High Availability Fallacies

I’ve already written about the stupidities of risking the stability of two data centers to enable live migration of “mission critical” VMs between them. Now let’s take the discussion a step further – after hearing how critical the VM the server or application team wants to migrate is, you might be tempted to ask “and how do you ensure its high availability the rest of the time?” The response will likely be along the lines of “We’re using VMware High Availability” or even prouder “We’re using VMware Fault Tolerance to ensure even a hardware failure can’t bring it down.”

I have some bad news for the true believers in virtualization-supported high availability – quite a few of them probably don’t understand how it works. Let’s see what HA products can do … and keep in mind that hardware causes just a few percents of the failures; most of them are caused by software failures or operator errors.

VMware High Availability (or any equivalent product) is a great solution, but the best it can do is to restart a VM after it crashes or after the hypervisor host fails. Assuming you can reliably detect a VM OS or application service (for example, database software) failure, the VM still needs to be restarted. VM-level high availability is thus dangerous, as it gives application developers and server administrators false hopes – they start to believe a magical product can bring high availability to any hodgepodge of enterprise spaghetti code. In reality, the VM has to go through full power-up process and all the services the VM runs have to perform whatever recovery procedures they need to run before the VM (and its services) are fully operational.

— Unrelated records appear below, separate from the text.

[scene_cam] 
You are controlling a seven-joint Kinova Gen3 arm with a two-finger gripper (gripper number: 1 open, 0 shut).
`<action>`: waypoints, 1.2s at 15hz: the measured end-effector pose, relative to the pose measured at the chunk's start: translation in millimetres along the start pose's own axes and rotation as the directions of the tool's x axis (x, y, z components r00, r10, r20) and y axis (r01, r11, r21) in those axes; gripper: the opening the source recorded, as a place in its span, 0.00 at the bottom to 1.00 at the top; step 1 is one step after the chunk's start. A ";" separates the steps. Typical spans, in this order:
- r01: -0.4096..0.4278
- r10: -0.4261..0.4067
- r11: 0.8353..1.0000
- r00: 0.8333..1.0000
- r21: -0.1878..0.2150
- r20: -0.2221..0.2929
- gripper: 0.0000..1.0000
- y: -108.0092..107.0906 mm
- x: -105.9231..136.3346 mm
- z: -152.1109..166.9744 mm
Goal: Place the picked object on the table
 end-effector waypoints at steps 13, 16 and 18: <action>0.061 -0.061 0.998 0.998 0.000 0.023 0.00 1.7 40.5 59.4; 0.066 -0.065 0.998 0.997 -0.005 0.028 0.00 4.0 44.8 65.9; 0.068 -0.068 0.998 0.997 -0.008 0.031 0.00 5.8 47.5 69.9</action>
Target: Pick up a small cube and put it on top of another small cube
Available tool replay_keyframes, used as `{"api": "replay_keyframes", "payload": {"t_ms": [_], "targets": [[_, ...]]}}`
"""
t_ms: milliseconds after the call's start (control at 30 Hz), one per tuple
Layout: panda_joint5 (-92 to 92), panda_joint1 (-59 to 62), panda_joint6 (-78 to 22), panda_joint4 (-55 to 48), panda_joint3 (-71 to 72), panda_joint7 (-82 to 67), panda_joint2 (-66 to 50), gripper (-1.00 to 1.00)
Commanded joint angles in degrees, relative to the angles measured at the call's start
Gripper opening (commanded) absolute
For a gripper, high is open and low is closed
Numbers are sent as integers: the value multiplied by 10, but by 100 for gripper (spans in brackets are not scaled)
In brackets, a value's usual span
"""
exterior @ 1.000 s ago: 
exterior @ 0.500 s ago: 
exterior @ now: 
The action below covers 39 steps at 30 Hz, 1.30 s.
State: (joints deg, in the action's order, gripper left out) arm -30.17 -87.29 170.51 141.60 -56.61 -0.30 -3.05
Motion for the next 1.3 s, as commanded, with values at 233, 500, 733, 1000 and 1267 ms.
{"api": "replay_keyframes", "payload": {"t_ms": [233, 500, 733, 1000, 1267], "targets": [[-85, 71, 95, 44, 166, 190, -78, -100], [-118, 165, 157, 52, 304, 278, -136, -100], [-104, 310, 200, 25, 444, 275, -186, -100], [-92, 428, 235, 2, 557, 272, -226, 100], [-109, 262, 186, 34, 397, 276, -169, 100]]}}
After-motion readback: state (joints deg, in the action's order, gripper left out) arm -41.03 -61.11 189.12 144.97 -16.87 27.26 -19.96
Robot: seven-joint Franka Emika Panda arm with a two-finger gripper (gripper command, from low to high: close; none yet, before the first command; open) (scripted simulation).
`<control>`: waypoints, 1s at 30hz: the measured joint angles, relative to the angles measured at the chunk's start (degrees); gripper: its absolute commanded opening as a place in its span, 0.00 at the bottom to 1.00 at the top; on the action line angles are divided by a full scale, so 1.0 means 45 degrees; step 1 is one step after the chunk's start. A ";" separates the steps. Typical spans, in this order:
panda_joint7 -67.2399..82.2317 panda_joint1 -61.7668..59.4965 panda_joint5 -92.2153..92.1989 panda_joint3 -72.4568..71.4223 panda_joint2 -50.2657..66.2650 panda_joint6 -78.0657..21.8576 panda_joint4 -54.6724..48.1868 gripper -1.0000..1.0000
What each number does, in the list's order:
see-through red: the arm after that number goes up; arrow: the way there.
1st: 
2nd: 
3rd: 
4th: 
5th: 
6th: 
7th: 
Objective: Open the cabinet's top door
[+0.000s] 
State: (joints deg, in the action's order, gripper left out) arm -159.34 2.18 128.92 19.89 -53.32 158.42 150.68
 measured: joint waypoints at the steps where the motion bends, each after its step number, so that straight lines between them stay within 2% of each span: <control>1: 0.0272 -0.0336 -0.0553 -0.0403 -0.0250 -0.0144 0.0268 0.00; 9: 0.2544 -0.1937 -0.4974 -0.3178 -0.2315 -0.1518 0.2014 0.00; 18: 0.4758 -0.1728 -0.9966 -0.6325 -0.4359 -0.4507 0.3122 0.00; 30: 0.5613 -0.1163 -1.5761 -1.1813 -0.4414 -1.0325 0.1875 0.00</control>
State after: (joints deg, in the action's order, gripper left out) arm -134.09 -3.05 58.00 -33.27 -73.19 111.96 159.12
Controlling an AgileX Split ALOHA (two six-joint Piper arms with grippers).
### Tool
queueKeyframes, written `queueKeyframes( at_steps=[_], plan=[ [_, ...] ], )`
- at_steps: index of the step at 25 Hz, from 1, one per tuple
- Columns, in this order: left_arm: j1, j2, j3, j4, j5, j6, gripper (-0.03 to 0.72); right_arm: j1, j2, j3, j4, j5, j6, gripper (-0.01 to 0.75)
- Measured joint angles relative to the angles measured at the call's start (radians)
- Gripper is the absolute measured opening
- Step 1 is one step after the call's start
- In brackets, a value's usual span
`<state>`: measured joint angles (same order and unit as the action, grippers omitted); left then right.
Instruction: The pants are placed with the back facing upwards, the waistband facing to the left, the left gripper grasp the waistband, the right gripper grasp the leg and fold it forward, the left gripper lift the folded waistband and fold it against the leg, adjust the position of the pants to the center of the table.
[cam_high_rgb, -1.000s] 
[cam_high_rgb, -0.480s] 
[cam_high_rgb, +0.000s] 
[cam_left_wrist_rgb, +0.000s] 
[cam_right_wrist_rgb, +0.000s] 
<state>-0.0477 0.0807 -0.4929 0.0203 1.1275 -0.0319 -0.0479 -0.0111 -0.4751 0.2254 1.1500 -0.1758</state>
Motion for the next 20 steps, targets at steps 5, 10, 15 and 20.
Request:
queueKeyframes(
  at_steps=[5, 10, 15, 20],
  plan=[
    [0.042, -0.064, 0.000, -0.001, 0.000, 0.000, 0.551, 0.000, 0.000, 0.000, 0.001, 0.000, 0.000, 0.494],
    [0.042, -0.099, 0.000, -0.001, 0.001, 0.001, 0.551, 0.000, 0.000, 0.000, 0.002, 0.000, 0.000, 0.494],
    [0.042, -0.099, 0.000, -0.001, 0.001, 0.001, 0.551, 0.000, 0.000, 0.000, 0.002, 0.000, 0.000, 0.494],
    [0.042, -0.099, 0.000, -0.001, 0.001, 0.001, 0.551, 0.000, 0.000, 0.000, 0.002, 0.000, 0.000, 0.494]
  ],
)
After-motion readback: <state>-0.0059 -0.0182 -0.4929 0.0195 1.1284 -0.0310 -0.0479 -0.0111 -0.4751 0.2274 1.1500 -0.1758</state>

VMware Fault Tolerance is an even more interesting case. It runs two parallel copies of the same VM (and ensures they're continuously synchronized) – a perfect solution if you’re running a very lengthy procedure and don’t want a hardware failure to interrupt it. Unfortunately, software failures happen more often than hardware ones ... and if the VM crashes, both copies (running in sync) will crash simultaneously. Likewise, if the application service running in the VM crashes (or hangs), it will do so in both copies of the VM.

As expected, an interesting Twitter discussion followed this blog post. Among other interesting remarks, Duncan Epping (of the Yellow Bricks fame) rightfully pointed out that the VMware HA/FT products function exactly as described. That’s absolutely true – VMware’s documentation is extremely precise in describing how HA and FT work. It’s just that VMware marketing tends to oversell stuff.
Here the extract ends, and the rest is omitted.